WHAT IS NEEDED: Look over the material for the string "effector". Copy every line where it turns up.

* * * * * * *

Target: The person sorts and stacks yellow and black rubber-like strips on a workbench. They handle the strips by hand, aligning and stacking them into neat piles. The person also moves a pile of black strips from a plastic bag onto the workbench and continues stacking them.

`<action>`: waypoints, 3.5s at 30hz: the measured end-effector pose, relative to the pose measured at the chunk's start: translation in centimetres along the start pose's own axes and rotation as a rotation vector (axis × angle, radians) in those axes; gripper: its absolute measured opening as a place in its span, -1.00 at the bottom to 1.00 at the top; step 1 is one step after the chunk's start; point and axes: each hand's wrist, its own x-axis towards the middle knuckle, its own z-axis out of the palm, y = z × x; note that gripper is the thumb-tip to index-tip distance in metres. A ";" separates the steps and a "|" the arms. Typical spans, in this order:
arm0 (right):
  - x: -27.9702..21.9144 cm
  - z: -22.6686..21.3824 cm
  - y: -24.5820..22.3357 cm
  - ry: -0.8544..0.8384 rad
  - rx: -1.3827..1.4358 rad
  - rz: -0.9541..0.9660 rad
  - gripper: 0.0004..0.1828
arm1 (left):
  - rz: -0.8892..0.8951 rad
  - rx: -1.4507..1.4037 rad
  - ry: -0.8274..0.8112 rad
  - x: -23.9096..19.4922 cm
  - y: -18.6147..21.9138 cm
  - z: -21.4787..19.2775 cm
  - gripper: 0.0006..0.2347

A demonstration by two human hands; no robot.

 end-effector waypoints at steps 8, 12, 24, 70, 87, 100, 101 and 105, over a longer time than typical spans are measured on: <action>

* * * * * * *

SOLUTION TO THE EXERCISE:
`<action>`: waypoints, 3.5s at 30hz: the measured end-effector pose, relative to the pose measured at the chunk's start: translation in centimetres along the start pose's own axes and rotation as a rotation vector (axis × angle, radians) in those axes; gripper: its absolute measured opening as a place in its span, -1.00 at the bottom to 1.00 at the top; step 1 is one step after the chunk's start; point and axes: each hand's wrist, its own x-axis towards the middle knuckle, its own z-axis out of the palm, y = z × x; note that gripper is the thumb-tip to index-tip distance in metres. A ";" separates the steps and a "|" the arms. Typical spans, in this order:
 end-effector waypoints at steps 8, 12, 24, 70, 87, 100, 101 and 105, over a longer time than typical spans are measured on: <action>

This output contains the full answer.